Canadian composer, Mathieu David Gagnon, releases a sophomore album of symphonic selections, Volume II, today, care of NYC`s RVNG Intl. Music composed, and collected, under his Flore Laurentienne moniker, and inspired by the natural landscape of this native Quebec, and in particular the St. Lawrence River. The pieces make use of both acoustic – for example, piano, and clarinet – and electronic instruments. The latter being vintage synths, such as a Minimoog Model D, EMS Synthi and Combo organs. Sometimes these elements are kept separate, but more often than not, they’re combined. The machines adding theremin-like tones, modular manipulations, to the moving orchestral pieces.
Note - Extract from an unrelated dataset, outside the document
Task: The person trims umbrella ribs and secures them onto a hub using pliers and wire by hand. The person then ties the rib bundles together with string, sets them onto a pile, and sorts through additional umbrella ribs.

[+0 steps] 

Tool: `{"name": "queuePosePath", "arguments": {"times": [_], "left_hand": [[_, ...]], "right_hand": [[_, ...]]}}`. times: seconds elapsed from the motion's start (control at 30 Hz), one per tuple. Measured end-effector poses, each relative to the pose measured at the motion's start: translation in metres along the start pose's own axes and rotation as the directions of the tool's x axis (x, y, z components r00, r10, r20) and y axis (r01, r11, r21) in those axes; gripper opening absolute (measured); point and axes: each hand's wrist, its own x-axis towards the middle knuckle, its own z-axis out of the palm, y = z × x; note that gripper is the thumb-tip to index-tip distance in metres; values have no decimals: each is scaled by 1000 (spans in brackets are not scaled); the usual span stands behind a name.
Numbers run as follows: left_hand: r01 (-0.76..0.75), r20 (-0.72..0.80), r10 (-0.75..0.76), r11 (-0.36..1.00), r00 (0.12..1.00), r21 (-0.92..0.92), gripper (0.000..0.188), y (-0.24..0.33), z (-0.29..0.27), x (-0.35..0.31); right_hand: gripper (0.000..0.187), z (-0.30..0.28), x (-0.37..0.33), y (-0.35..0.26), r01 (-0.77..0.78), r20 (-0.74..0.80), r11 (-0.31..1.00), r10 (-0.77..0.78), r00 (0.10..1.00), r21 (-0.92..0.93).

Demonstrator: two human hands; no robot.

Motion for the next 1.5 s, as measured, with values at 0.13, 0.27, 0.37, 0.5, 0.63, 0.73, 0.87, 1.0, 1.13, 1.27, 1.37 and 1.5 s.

An 18-member-strong ensemble supplying the strings, which cycle, swoon, and waltz, in a super romantic manner.
There are no pretensions to be anything “post-“, or “avant”. This is “old fashioned” classical – Mathieu cites Johann Sebastian Bach as a key influence – albeit assisted by the the odd analog sound-effect. Splashes of `50s Sci-Fi detail, a la Frank Comstock`s Novachord-laced visions of outer space, splicing some extra Technicolor to Mathieu`s already cinematic themes.
Everything is totally accessible, easy on the ear, and light of heart. Countering gently rippling waves of piano repetition with more urgent pizzicato. Kamouraska is sort of hymnal, featuring a wheezing harmonium-like drone. Fleuve V (léger retour), the closing track, perhaps starts a little sad, but spirals upward, triumphant. Its melody, climbing, not crying.
Flore Laurentienne`s Volume II is released today, on RVNG Intl.